Exercise: Where a line in the entries below contains the word "yellow", it counts; give the total by itself.

Provided records:
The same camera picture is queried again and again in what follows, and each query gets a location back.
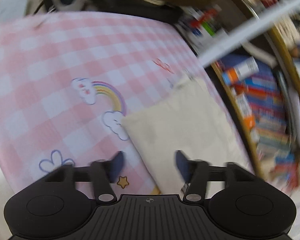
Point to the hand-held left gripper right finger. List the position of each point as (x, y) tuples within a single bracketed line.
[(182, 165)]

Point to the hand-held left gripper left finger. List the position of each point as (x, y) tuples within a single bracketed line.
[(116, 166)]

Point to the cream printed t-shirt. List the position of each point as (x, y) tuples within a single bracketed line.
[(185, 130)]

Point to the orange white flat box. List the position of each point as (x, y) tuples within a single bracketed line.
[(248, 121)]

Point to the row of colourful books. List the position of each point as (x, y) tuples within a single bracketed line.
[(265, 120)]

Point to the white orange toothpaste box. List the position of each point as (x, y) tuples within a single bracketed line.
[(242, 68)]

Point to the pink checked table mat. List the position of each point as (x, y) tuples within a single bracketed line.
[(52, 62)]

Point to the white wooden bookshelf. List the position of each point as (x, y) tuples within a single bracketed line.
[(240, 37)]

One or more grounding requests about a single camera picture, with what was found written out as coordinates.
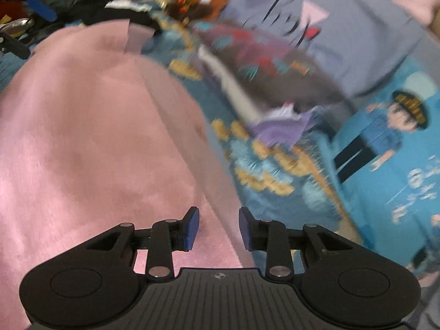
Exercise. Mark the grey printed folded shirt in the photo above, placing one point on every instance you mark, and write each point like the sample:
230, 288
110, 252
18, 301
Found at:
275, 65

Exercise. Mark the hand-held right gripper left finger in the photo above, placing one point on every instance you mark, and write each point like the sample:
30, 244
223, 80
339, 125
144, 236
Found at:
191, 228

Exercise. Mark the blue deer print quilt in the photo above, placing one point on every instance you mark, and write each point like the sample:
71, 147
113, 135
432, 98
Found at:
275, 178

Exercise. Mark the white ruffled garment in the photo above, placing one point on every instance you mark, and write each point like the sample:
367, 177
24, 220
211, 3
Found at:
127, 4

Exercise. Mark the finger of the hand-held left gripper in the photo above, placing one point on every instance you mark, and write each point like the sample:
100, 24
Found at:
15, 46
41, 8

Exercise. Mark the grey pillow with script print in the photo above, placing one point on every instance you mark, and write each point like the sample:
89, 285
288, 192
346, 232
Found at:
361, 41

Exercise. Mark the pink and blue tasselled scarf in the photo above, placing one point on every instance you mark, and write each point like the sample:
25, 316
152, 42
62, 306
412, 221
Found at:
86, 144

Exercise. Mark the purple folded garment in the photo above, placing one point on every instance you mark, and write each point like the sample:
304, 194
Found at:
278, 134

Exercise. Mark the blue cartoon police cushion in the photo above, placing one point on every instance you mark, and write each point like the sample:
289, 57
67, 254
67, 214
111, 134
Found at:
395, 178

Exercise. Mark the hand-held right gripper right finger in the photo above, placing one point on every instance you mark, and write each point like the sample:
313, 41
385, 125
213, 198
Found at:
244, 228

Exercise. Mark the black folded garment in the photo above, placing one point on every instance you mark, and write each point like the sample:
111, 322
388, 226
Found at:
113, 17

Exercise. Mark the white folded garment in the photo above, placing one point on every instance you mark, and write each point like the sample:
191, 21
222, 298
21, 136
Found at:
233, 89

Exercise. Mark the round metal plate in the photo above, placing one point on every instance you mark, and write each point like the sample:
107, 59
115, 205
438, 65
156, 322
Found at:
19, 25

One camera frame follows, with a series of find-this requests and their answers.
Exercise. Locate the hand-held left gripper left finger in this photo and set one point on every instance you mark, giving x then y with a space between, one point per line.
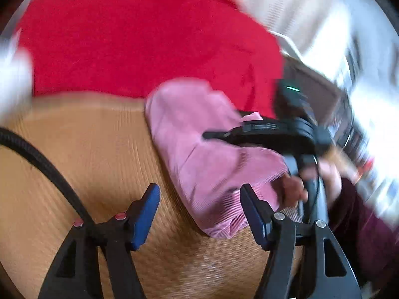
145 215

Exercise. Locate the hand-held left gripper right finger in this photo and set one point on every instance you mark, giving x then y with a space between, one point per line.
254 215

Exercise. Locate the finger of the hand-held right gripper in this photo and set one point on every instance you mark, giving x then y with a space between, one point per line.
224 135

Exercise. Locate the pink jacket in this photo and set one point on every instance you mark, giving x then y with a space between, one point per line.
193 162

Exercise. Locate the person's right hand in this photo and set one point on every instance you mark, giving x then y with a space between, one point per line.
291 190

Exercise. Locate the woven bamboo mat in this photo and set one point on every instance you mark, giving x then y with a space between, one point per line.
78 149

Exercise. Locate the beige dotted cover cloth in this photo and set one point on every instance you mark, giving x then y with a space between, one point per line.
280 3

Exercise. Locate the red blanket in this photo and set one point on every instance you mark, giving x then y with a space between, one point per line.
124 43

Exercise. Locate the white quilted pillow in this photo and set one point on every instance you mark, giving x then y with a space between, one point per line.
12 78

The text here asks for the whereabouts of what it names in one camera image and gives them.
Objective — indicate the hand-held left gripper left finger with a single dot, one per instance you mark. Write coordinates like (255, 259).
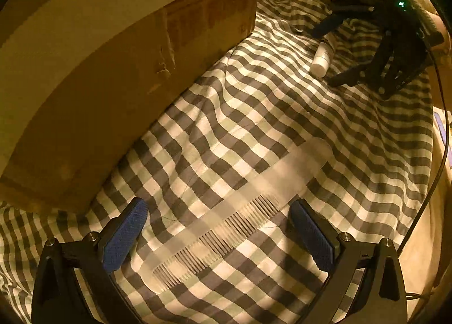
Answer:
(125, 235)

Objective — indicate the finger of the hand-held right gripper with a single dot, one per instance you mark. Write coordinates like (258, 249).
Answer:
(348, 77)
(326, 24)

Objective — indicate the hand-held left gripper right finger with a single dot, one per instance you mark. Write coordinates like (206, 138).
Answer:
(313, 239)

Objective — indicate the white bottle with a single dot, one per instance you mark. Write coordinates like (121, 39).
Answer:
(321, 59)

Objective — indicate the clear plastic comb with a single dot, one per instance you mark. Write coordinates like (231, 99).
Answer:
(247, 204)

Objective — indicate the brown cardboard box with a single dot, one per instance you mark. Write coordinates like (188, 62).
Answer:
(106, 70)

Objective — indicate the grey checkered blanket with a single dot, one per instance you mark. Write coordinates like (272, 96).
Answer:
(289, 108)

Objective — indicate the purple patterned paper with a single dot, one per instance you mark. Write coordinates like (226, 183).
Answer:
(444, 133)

...

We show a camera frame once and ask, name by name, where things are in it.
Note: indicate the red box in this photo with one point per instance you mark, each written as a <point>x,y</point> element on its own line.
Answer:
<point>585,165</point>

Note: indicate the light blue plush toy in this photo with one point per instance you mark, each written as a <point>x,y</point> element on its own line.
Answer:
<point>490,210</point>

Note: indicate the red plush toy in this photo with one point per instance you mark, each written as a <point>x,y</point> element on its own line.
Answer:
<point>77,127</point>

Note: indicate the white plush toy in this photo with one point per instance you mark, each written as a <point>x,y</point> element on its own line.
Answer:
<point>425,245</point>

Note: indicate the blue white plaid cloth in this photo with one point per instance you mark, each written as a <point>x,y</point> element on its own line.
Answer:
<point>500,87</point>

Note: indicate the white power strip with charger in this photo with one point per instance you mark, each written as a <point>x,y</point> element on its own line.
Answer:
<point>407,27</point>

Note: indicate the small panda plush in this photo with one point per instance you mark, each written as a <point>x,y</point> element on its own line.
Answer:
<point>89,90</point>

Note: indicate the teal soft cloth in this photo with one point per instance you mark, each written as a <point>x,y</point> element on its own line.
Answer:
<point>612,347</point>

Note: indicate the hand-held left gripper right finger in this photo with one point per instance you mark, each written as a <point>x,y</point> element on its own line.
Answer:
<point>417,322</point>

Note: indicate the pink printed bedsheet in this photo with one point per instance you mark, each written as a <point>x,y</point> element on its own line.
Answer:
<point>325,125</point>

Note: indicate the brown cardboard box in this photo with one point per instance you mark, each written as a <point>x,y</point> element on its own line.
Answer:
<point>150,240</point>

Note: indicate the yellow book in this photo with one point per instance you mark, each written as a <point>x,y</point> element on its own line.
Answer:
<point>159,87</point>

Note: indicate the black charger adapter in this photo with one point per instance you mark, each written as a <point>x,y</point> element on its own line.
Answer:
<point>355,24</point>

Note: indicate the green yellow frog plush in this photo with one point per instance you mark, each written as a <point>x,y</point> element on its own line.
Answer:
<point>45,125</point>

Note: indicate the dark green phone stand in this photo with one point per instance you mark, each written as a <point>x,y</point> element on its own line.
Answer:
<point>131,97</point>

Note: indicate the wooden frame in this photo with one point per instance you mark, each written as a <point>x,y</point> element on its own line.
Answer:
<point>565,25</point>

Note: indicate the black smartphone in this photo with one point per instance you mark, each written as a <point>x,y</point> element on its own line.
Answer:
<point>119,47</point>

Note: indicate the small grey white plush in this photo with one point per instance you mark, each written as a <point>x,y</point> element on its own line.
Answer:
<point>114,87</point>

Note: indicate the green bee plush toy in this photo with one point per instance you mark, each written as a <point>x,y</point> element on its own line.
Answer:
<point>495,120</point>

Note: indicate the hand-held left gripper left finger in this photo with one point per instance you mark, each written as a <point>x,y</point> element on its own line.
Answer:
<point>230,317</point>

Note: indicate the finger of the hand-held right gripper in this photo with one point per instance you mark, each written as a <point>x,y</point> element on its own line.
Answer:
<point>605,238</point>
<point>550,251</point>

Written solution: 2